# HOW TO COMPLETE THIS TASK
Search each line below for the word "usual" and list those that contain it.

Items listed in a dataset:
════════════════

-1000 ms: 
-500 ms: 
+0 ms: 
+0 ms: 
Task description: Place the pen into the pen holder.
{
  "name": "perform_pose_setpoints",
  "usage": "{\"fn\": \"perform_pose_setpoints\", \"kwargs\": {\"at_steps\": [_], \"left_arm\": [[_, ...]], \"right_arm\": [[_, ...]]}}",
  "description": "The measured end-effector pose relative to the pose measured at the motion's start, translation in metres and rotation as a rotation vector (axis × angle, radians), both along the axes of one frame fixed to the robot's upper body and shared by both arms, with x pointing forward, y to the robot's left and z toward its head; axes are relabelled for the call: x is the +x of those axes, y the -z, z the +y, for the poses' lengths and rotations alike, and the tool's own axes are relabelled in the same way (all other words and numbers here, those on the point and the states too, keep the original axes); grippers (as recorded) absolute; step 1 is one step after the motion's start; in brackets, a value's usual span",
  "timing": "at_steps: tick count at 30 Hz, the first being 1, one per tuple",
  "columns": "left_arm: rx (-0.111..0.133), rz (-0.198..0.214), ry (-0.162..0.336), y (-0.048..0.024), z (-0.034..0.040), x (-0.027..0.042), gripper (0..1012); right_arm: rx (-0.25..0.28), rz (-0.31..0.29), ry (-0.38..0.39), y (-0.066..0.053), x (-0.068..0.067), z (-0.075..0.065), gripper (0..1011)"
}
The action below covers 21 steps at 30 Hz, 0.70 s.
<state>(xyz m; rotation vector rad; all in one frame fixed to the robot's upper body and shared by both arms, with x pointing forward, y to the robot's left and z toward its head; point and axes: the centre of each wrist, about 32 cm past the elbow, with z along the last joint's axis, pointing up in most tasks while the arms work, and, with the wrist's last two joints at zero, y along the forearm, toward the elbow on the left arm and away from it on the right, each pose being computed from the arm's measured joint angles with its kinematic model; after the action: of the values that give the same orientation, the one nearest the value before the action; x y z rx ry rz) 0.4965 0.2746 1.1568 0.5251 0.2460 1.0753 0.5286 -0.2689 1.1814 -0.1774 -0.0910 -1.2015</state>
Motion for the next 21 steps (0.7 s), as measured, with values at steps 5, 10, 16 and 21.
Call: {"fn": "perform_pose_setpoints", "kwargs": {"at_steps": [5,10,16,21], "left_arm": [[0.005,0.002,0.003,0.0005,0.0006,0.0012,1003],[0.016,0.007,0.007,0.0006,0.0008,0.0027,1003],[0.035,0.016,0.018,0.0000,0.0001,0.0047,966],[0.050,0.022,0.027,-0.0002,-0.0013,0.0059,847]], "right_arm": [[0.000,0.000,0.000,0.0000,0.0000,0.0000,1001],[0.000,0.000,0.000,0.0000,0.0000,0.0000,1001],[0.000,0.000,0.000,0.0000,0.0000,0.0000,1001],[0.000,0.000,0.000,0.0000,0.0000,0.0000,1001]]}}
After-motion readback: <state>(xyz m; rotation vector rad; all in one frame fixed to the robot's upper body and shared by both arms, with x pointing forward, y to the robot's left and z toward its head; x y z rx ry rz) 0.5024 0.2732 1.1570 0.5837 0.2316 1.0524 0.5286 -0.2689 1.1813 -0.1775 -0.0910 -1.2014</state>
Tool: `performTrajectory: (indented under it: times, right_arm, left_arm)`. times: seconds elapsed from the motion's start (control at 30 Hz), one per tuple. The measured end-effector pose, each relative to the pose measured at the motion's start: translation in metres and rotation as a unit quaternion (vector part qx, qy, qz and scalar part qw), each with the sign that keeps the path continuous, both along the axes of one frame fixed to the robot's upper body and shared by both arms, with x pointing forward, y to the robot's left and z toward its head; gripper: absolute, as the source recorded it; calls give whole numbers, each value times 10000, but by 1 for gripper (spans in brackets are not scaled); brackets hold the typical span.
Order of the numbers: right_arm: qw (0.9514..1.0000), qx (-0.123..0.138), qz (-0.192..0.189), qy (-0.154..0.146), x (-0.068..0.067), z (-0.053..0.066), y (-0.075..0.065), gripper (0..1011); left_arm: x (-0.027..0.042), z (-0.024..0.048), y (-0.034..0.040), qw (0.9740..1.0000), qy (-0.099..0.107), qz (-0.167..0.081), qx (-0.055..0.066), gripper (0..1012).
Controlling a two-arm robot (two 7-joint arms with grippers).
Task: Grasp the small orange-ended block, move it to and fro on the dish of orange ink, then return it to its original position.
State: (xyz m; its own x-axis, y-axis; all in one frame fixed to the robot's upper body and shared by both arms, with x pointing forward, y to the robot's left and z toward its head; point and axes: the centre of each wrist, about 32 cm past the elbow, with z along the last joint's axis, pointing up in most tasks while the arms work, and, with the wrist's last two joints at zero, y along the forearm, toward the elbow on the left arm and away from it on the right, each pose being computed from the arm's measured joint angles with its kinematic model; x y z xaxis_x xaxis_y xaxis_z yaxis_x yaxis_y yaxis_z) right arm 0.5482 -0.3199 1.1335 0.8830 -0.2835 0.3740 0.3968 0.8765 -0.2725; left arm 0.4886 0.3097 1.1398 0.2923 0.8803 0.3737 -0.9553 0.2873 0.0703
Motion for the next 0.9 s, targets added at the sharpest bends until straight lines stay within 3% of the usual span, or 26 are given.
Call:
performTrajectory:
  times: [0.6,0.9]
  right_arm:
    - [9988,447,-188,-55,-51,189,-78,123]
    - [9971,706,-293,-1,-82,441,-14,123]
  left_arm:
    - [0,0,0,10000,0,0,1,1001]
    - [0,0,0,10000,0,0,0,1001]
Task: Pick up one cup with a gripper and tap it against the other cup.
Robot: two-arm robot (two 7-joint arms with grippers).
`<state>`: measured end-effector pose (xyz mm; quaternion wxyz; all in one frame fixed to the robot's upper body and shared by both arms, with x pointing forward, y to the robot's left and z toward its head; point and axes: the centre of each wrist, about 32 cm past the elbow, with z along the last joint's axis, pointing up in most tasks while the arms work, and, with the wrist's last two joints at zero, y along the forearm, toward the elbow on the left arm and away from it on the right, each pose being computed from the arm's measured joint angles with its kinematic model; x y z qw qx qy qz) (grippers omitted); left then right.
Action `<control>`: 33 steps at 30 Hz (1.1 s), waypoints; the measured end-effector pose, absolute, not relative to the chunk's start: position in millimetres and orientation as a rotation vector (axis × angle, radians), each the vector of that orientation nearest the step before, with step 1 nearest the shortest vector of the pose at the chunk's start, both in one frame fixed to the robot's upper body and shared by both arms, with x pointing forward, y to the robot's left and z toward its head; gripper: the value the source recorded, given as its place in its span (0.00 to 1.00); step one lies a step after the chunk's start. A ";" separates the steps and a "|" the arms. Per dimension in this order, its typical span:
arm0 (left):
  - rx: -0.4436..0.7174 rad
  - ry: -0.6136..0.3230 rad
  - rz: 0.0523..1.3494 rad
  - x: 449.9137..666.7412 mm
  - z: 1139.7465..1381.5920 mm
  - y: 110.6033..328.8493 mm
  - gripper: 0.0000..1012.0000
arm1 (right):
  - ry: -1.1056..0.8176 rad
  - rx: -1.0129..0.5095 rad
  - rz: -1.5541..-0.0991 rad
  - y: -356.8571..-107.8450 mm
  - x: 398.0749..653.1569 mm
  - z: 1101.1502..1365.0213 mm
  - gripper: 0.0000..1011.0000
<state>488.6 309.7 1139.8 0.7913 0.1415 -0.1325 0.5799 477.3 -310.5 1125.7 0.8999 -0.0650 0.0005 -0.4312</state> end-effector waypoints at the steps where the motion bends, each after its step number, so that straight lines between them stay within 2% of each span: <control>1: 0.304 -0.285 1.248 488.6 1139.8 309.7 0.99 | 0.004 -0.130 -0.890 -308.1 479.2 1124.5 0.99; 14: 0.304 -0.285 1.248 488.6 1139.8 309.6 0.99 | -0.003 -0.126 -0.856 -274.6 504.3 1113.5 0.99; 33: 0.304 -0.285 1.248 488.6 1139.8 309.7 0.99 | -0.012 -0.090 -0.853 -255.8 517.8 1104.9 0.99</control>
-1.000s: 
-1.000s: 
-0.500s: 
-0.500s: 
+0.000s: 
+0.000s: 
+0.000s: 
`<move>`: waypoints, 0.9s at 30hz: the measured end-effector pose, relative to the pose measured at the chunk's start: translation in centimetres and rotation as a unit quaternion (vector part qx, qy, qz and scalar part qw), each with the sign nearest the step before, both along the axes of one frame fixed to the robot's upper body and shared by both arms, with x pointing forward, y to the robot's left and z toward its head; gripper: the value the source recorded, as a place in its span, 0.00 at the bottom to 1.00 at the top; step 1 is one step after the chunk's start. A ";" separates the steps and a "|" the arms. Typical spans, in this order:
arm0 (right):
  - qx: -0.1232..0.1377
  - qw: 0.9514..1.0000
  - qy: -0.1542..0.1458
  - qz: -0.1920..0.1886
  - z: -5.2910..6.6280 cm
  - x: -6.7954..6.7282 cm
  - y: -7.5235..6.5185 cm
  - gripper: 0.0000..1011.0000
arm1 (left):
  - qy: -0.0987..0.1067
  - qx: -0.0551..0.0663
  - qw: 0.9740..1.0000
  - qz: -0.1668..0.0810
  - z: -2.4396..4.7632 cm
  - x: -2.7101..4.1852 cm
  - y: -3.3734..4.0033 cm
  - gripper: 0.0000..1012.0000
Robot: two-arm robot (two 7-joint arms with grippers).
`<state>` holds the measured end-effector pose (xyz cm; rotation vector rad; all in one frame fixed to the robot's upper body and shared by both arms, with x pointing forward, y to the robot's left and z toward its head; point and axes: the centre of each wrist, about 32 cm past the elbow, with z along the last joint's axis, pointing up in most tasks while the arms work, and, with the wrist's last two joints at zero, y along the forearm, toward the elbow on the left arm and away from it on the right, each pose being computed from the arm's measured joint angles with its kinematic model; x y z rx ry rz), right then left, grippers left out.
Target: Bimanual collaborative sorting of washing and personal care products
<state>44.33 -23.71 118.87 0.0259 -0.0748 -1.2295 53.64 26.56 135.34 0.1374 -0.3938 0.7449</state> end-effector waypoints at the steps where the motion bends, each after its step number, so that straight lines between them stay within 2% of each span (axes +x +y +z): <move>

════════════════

# OUTPUT BELOW
  "description": "The measured end-effector pose relative to the pose measured at the motion's start, translation in metres and rotation as a rotation vector (axis × angle, radians), both along the axes of one frame fixed to the robot's upper body and shared by both arms, with x pointing forward, y to the robot's left and z toward its head; axes are relabelled for the call: x is the +x of those axes, y the -z, z the +y, for the poses' lengths and rotations alike, and the tool's own axes are relabelled in the same way (all other words and numbers here, those on the point and the states too, keep the original axes); grippers (as recorded) absolute; step 1 is one step after the motion's start; in brackets, a value's usual span",
Motion for the next 0.9 s, targets added at the sharpest bends until straight lines stay within 3% of the usual span, or 26 are given.

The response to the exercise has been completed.